(Data for this task begins)

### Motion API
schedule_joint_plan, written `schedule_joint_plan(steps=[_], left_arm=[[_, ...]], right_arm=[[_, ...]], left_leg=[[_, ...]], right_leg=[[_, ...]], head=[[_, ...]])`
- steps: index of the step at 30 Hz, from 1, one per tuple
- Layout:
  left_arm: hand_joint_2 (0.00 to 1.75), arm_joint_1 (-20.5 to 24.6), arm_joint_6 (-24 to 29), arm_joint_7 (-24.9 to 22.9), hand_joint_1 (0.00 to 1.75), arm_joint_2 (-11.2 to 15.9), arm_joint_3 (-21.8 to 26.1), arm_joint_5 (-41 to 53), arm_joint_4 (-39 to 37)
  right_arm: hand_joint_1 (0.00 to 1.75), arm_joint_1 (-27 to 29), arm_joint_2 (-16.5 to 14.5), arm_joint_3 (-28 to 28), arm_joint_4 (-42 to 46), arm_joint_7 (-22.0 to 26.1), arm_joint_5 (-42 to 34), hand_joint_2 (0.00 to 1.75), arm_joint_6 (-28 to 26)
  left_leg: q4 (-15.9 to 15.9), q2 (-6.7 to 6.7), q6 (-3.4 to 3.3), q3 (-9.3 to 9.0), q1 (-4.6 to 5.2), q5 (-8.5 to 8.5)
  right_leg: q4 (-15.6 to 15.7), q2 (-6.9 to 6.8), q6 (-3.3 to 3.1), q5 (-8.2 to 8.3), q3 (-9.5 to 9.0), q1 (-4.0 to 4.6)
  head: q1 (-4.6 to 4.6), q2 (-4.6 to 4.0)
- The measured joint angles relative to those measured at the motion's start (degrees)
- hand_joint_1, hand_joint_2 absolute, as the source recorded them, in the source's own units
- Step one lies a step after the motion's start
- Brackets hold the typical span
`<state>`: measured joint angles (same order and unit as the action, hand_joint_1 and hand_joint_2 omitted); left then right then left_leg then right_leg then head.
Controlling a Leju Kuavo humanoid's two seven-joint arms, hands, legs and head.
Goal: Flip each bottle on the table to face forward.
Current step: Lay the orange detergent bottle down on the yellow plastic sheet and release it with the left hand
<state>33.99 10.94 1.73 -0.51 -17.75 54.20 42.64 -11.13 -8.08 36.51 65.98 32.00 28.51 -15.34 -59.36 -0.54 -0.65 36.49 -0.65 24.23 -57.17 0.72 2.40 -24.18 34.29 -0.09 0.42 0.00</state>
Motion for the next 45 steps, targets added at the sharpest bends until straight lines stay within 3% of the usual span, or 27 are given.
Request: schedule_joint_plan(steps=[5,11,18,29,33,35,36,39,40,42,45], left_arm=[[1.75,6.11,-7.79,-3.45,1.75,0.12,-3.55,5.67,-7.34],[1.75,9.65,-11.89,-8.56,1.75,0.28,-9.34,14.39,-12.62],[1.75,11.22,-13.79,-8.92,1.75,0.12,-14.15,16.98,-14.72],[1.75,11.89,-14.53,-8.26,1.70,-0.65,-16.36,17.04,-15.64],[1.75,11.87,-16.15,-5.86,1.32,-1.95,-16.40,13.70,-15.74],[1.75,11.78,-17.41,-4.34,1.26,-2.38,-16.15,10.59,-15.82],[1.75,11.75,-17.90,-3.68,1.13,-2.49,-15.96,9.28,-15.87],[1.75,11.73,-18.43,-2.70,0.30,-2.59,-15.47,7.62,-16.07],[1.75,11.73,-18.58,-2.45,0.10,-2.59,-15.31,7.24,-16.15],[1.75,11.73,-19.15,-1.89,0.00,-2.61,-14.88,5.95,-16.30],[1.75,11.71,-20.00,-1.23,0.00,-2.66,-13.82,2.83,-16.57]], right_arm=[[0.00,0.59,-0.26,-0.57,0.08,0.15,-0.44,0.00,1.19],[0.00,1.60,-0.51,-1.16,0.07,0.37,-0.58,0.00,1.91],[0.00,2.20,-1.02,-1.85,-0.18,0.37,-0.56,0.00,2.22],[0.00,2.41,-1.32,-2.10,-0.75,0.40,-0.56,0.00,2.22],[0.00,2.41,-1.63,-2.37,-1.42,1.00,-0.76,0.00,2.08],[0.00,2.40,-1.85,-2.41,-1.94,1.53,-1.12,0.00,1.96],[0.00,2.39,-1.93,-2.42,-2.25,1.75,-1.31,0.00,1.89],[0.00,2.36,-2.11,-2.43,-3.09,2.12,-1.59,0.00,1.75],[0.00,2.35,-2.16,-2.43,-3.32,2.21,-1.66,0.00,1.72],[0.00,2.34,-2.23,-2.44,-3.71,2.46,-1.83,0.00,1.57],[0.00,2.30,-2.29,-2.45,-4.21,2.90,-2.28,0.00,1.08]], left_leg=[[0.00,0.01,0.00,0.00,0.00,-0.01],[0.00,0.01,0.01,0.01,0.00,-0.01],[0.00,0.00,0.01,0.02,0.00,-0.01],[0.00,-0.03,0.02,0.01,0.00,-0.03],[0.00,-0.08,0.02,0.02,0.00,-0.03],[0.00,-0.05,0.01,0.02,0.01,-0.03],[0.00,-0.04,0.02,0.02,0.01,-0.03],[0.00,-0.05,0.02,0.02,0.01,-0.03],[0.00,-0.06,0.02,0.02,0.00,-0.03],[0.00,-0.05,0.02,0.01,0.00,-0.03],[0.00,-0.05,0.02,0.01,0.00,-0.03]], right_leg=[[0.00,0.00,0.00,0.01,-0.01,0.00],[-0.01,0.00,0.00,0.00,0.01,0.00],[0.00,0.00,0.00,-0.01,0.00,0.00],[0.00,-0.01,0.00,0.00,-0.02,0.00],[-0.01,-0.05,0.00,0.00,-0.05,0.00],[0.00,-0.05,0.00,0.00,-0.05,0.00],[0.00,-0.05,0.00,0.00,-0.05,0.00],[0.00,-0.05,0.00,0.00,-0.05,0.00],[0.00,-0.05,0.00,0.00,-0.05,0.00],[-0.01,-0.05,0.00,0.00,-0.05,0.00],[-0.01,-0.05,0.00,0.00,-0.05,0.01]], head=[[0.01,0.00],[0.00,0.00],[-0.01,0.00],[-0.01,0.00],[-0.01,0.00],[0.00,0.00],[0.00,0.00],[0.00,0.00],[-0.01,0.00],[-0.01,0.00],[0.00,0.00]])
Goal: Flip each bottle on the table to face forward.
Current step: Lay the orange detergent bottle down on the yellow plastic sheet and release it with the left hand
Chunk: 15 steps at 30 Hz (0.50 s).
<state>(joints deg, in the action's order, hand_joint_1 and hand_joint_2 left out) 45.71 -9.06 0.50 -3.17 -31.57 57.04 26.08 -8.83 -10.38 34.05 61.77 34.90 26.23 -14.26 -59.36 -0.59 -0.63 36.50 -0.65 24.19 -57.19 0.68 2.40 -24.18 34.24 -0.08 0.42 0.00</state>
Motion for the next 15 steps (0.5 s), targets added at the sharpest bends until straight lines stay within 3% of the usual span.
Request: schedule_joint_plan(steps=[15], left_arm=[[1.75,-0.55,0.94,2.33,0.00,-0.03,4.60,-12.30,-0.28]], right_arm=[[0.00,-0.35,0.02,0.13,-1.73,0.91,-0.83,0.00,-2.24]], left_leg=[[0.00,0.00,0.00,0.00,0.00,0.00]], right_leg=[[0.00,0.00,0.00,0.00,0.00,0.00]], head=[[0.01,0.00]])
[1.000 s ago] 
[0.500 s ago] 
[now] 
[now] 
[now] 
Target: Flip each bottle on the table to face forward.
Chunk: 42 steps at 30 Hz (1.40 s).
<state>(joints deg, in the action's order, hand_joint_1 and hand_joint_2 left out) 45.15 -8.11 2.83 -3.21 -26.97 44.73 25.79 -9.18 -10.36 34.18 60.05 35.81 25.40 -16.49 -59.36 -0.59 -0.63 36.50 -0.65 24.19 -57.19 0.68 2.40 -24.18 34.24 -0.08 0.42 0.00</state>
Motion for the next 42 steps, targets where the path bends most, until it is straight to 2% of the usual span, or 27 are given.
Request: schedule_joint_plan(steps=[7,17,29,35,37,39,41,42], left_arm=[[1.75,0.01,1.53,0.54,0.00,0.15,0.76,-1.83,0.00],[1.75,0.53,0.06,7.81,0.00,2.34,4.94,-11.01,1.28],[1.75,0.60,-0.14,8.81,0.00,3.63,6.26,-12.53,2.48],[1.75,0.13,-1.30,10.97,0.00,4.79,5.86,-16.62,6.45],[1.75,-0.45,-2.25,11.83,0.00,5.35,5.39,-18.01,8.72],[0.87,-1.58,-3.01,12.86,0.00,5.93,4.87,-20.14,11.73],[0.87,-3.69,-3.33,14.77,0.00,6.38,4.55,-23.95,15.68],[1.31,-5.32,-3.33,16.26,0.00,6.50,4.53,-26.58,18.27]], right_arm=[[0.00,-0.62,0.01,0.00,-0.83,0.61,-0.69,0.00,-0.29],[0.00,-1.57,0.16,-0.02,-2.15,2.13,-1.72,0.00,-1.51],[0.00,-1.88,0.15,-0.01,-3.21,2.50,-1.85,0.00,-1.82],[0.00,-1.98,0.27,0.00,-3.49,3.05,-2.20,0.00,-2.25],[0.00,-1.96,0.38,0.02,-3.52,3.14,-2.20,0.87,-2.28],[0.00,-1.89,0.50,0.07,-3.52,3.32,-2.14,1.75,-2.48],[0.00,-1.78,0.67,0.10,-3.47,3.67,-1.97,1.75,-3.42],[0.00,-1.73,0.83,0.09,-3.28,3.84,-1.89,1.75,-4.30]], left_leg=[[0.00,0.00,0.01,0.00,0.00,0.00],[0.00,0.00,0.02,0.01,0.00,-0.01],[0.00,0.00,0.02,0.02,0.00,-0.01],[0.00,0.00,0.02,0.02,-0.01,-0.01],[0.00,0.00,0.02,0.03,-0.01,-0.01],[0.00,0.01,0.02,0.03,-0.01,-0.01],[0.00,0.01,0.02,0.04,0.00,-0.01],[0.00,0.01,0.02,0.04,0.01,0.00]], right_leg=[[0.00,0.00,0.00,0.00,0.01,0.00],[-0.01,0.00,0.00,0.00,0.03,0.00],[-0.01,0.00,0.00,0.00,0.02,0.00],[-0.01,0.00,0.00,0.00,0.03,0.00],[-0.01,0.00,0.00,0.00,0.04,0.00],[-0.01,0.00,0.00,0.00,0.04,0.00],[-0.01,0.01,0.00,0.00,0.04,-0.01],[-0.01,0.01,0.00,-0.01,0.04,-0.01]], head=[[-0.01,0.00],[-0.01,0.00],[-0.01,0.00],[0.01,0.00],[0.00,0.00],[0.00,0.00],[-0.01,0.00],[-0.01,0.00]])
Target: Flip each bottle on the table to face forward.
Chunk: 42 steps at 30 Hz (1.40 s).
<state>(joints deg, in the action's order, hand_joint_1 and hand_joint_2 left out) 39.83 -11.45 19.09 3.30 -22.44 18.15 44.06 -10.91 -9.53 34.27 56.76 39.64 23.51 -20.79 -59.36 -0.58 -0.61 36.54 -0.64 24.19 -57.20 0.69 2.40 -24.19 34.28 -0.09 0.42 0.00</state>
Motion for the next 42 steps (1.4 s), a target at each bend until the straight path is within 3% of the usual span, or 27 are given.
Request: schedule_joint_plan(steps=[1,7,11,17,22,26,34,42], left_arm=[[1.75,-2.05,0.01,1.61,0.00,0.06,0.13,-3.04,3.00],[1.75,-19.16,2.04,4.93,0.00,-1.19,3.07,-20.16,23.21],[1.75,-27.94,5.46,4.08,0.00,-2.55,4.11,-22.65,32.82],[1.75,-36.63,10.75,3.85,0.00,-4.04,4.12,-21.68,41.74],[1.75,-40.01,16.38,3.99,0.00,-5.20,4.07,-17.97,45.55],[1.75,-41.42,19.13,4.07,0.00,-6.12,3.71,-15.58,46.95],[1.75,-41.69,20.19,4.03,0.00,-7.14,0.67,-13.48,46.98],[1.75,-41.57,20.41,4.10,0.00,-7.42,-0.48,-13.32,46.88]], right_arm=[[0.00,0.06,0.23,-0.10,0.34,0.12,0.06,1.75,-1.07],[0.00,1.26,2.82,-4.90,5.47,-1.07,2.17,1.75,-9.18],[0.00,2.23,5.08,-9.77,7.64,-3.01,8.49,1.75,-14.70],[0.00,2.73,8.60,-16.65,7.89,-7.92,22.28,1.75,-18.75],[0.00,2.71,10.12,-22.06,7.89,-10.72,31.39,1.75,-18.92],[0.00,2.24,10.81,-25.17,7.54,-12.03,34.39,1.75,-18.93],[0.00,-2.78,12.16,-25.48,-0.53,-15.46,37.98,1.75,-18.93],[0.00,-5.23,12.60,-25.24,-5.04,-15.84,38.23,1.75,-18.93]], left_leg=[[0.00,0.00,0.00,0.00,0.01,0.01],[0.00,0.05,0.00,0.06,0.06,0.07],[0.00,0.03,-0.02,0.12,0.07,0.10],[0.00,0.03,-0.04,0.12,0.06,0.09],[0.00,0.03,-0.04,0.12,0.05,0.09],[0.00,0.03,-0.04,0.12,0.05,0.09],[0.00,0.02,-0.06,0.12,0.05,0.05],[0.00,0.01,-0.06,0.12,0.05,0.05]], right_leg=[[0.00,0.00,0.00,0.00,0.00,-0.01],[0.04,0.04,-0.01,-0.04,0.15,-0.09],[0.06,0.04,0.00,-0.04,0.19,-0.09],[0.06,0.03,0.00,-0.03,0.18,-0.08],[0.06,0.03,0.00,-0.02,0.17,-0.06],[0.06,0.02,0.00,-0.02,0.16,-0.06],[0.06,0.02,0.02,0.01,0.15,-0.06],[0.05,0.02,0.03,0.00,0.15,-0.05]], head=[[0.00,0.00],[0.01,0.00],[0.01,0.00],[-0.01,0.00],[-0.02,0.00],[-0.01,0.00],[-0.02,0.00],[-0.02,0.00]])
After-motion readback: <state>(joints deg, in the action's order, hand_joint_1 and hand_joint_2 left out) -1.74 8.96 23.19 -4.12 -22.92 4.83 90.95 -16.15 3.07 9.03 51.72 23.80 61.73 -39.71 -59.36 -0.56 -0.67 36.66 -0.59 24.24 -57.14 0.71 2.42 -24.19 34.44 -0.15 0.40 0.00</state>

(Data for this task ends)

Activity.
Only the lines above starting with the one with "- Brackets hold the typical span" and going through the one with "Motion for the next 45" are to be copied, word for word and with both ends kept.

Solution for this exercise.
- Brackets hold the typical span
`<state>`: measured joint angles (same order and unit as the action, hand_joint_1 and hand_joint_2 omitted); left then right then left_leg then right_leg then head.
Controlling a Leju Kuavo humanoid's two seven-joint arms, hands, legs and head.
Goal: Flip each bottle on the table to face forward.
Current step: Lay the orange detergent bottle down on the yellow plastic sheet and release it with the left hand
<state>33.99 10.94 1.73 -0.51 -17.75 54.20 42.64 -11.13 -8.08 36.51 65.98 32.00 28.51 -15.34 -59.36 -0.54 -0.65 36.49 -0.65 24.23 -57.17 0.72 2.40 -24.18 34.29 -0.09 0.42 0.00</state>
Motion for the next 45 steps, targets added at the sharpest bends until straight lines stay within 3% of the usual span, or 27 are given.

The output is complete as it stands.